What you have to do: Pictures stay out; please output the remaining data exactly.

++++ Provided data

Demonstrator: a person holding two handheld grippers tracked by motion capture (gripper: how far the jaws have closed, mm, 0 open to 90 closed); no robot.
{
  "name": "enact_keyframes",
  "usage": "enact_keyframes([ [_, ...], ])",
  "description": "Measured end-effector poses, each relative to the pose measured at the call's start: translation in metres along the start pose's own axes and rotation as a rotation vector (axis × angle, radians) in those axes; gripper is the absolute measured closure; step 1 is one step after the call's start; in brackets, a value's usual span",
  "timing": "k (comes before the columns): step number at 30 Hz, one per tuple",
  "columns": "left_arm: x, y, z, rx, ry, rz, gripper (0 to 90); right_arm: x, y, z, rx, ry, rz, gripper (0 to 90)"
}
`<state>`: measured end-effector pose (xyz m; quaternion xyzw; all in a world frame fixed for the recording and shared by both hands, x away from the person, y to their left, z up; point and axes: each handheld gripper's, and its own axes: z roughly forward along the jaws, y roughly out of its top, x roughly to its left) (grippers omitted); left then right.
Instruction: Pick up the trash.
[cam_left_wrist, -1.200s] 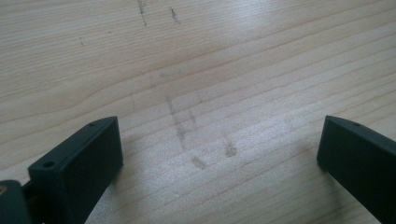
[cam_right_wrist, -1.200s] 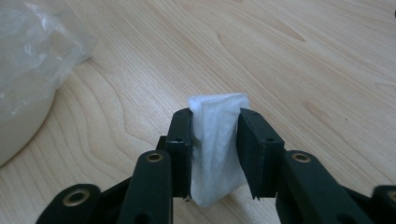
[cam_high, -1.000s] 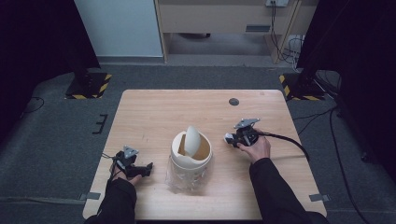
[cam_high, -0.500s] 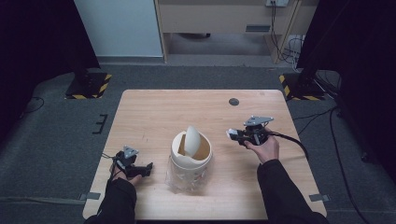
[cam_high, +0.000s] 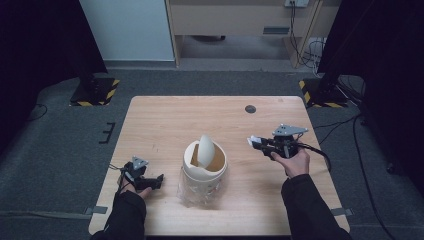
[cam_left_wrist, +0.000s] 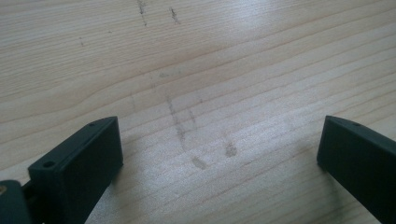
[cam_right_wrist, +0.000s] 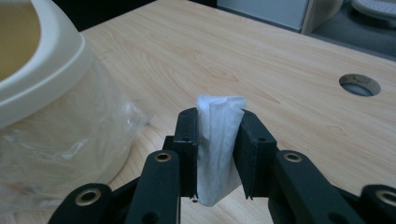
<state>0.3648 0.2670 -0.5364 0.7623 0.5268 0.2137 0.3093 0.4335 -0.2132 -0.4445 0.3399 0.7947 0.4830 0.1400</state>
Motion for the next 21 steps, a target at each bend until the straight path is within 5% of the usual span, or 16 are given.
enact_keyframes([
  [21, 0.000, 0.000, 0.000, 0.000, -0.002, 0.001, 0.0, 0.007, 0.022, -0.034, -0.143, 0.027, 0.012, 72.0],
])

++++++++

Expected output:
Demonstrator: a person holding two handheld grippers tracked by motion capture (gripper: how far the jaws have closed, mm, 0 open to 90 closed); no robot.
{
  "name": "enact_keyframes",
  "usage": "enact_keyframes([ [_, ...], ])",
  "description": "Measured end-effector poses, each relative to the pose measured at the call's start: translation in metres along the start pose's own axes and rotation as a rotation vector (axis × angle, radians) in those axes; gripper is the absolute measured closure; step 1 is one step after the call's start; in brackets, a value's usual span",
  "timing": "k (comes before the columns): step number at 30 Hz, one per tuple",
  "columns": "left_arm: x, y, z, rx, ry, rz, gripper (0 to 90); right_arm: x, y, z, rx, ry, rz, gripper (0 to 90)"
}
`<state>`: measured end-effector pose (xyz m; quaternion xyzw; all in a world frame fixed for the recording and shared by both hands, x away from the person, y to their left, z up; point and axes: each handheld gripper's, and its own axes: z roughly forward along the jaws, y roughly out of its top, x roughly to its left) (grippers omitted); left then right.
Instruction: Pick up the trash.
[cam_left_wrist, -1.200s] 
[cam_right_wrist, -1.200s] 
[cam_high, -1.000s] 
[cam_high, -0.500s] 
[cam_high, +0.000s] 
[cam_left_wrist, +0.000s] 
[cam_right_wrist, +0.000s] 
<state>0.3648 0.2670 -0.5364 0.7623 0.5268 0.2137 0.3093 0.4335 -0.2132 -0.4445 0.3399 0.7947 0.4830 0.1400</state>
Motion for the next 21 steps, a target at each bend until the straight path is within 5% of the usual span, or 16 are given.
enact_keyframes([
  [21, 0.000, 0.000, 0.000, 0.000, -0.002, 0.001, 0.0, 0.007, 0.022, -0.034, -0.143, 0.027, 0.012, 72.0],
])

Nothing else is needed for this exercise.